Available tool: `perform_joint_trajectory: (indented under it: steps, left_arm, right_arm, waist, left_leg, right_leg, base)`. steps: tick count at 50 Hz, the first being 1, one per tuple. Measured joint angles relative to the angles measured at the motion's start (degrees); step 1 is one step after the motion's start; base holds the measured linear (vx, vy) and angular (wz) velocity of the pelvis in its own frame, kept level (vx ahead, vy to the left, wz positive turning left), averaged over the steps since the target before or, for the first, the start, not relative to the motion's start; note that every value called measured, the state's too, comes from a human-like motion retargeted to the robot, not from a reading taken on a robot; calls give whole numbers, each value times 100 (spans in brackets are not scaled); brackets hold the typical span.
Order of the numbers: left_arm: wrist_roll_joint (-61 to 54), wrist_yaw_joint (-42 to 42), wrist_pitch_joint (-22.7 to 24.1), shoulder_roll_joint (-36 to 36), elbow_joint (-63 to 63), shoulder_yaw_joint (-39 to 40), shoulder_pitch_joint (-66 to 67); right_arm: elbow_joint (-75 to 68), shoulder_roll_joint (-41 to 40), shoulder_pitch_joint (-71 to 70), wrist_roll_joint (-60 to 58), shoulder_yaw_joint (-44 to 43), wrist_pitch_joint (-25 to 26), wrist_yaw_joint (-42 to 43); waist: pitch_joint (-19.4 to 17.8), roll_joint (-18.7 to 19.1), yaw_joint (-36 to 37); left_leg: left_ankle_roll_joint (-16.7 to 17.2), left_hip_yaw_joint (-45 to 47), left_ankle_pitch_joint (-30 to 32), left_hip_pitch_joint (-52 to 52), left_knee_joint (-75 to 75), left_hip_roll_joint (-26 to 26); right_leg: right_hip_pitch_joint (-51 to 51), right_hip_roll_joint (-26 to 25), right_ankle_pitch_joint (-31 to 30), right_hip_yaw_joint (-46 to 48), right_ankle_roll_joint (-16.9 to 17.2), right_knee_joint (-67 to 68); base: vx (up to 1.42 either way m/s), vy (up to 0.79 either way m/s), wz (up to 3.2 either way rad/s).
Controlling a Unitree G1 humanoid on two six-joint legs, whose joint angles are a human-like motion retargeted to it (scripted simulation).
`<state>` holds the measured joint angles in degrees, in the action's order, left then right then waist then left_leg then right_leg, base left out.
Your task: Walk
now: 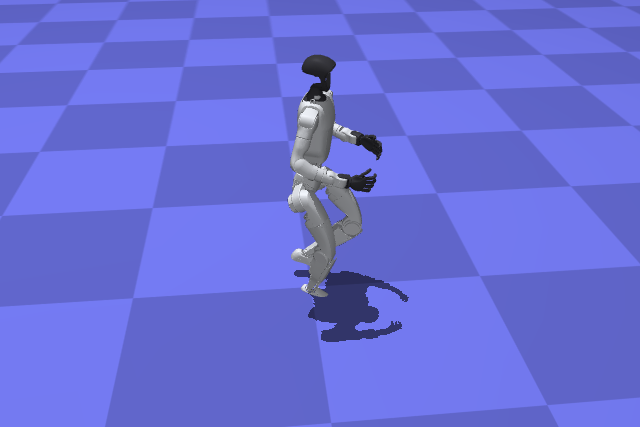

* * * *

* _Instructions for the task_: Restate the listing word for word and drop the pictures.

* _Answer to the exercise_:
Available tool: `perform_joint_trajectory: (indented under it: steps, left_arm, right_arm, waist, left_leg, right_leg, base)`. steps: tick count at 50 Hz, the first being 1, one per tuple. Measured joint angles relative to the angles measured at the motion's start (degrees); step 1 is one step after the motion's start; base holds the measured linear (vx, vy) and angular (wz) velocity of the pelvis in its own frame, kept level (vx ahead, vy to the left, wz positive turning left), averaged over the steps since the target before or, for the first, the start, not relative to the motion's start; note that every value called measured, the state's too, comes from a human-like motion retargeted to the robot, not from a reading taken on a robot; calls give whole numbers, each value times 100 (spans in brackets are not scaled); brackets hold the typical span.
Order of the numbers: left_arm: wrist_roll_joint (-61 to 54), wrist_yaw_joint (-42 to 42), wrist_pitch_joint (-22.7 to 24.1), shoulder_roll_joint (-36 to 36), elbow_joint (-63 to 63), shoulder_yaw_joint (-39 to 40), shoulder_pitch_joint (-66 to 67); right_arm: elbow_joint (-75 to 68), shoulder_roll_joint (-41 to 40), shoulder_pitch_joint (-71 to 70), wrist_roll_joint (-60 to 58), shoulder_yaw_joint (-44 to 43), wrist_pitch_joint (-25 to 26), wrist_yaw_joint (-42 to 43); waist: pitch_joint (-19.4 to 17.8), roll_joint (-18.7 to 19.1), yaw_joint (-36 to 37); left_leg: left_ankle_roll_joint (-16.7 to 17.2), left_hip_yaw_joint (-45 to 47), left_ankle_pitch_joint (-30 to 32), left_hip_pitch_joint (-52 to 52), left_knee_joint (-75 to 75), left_hip_roll_joint (-26 to 26); right_leg: right_hip_pitch_joint (-51 to 51), right_hip_roll_joint (-26 to 25), right_ankle_pitch_joint (-31 to 30), right_hip_yaw_joint (-46 to 48), right_ankle_roll_joint (-16.9 to 17.2), right_knee_joint (-67 to 68); base: vx (up to 1.42 either way m/s), vy (up to 0.79 either way m/s), wz (up to 3.2 either way rad/s).
Controlling a Unitree G1 humanoid on two six-joint legs, whose joint angles are a human-like motion retargeted to it (scripted simulation).
`<state>` holds the measured joint angles in degrees, in the action's order, left then right then waist then left_leg then right_leg, base left out.
Your task: Walk
now: 

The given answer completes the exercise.